┌─ SUPPLIED INFORMATION

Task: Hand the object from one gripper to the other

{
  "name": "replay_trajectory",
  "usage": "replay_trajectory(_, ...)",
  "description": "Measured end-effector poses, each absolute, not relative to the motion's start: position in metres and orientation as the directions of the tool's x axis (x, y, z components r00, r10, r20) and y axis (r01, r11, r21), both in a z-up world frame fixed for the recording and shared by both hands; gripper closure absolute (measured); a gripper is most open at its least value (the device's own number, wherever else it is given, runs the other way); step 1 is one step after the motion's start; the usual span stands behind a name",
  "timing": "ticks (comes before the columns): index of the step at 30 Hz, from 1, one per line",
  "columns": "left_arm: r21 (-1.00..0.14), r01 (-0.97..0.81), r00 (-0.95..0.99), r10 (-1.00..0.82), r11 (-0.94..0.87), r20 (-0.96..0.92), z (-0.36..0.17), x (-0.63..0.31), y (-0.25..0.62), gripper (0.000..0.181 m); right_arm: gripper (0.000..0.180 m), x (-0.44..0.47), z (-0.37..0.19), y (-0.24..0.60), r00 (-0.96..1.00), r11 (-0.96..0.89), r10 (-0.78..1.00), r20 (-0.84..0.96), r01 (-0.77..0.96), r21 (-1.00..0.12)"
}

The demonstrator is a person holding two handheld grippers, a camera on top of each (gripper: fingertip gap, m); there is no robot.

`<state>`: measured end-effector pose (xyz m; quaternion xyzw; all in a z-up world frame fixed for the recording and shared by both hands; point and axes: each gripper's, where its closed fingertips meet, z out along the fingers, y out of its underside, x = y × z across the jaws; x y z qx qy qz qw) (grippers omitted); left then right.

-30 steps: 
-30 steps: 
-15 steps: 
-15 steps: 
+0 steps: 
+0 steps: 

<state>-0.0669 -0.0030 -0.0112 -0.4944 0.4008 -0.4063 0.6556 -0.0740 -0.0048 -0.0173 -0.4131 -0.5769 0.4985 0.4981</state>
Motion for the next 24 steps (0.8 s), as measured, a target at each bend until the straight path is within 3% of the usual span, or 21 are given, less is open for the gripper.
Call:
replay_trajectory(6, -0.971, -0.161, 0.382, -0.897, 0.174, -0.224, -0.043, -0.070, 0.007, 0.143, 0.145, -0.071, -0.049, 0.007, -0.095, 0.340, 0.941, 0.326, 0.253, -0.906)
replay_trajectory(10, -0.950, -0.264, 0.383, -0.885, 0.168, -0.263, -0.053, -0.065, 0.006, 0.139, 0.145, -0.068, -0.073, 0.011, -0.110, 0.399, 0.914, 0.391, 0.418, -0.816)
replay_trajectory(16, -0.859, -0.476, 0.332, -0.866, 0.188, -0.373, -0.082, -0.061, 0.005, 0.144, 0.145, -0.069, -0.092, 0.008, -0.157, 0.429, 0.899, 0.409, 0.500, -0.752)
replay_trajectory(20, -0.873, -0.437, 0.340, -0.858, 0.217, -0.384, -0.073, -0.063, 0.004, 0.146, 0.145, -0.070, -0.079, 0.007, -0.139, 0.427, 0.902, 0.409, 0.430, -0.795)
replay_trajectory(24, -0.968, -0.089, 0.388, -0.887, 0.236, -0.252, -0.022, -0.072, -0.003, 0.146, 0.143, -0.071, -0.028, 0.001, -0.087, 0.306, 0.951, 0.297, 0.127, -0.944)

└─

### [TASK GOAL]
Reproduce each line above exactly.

### [OUTPUT OF THE TASK]
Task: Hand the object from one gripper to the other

{
  "name": "replay_trajectory",
  "usage": "replay_trajectory(_, ...)",
  "description": "Measured end-effector poses, each absolute, not relative to the motion's start: position in metres and orientation as the directions of the tool's x axis (x, y, z components r00, r10, r20) and y axis (r01, r11, r21), both in a z-up world frame fixed for the recording and shared by both hands; gripper closure absolute (measured); a gripper is most open at its least value (the device's own number, wherever else it is given, runs the other way); step 1 is one step after the motion's start; the usual span stands behind a name",
  "timing": "ticks (comes before the columns): index of the step at 30 Hz, from 1, one per line",
  "columns": "left_arm: r21 (-1.00..0.14), r01 (-0.97..0.81), r00 (-0.95..0.99), r10 (-1.00..0.82), r11 (-0.94..0.87), r20 (-0.96..0.92), z (-0.36..0.17), x (-0.63..0.31), y (-0.25..0.62), gripper (0.000..0.181 m); right_arm: gripper (0.000..0.180 m), x (-0.44..0.47), z (-0.37..0.19), y (-0.24..0.60), r00 (-0.96..1.00), r11 (-0.96..0.89), r10 (-0.78..1.00), r20 (-0.84..0.96), r01 (-0.77..0.96), r21 (-1.00..0.12)"
}

The demonstrator is a person holding two handheld grippers, a camera on top of each (gripper: fingertip gap, m); there is no robot.

`<state>`: measured end-effector pose (xyz m; quaternion xyzw; all in a z-up world frame fixed for the recording and shared by both hands; point and axes: each gripper's, where its closed fingertips meet, z out along the fingers, y out of its underside, x = y × z across the jaws; x y z qx qy qz qw) (grippers omitted); left then right.

-30 steps: 
-30 steps: 
-15 steps: 
-15 steps: 
+0 steps: 
+0 steps: 

<state>-0.0669 -0.0030 -0.0112 -0.4944 0.4008 -0.4063 0.6556 -0.0740 -0.0048 -0.0173 -0.4131 -0.5769 0.4985 0.4981</state>
Motion for the next 24 steps (0.8 s), as measured, a target at each bend until the straight path is within 3% of the usual span, or 21 are given, less is open for the gripper.
Call:
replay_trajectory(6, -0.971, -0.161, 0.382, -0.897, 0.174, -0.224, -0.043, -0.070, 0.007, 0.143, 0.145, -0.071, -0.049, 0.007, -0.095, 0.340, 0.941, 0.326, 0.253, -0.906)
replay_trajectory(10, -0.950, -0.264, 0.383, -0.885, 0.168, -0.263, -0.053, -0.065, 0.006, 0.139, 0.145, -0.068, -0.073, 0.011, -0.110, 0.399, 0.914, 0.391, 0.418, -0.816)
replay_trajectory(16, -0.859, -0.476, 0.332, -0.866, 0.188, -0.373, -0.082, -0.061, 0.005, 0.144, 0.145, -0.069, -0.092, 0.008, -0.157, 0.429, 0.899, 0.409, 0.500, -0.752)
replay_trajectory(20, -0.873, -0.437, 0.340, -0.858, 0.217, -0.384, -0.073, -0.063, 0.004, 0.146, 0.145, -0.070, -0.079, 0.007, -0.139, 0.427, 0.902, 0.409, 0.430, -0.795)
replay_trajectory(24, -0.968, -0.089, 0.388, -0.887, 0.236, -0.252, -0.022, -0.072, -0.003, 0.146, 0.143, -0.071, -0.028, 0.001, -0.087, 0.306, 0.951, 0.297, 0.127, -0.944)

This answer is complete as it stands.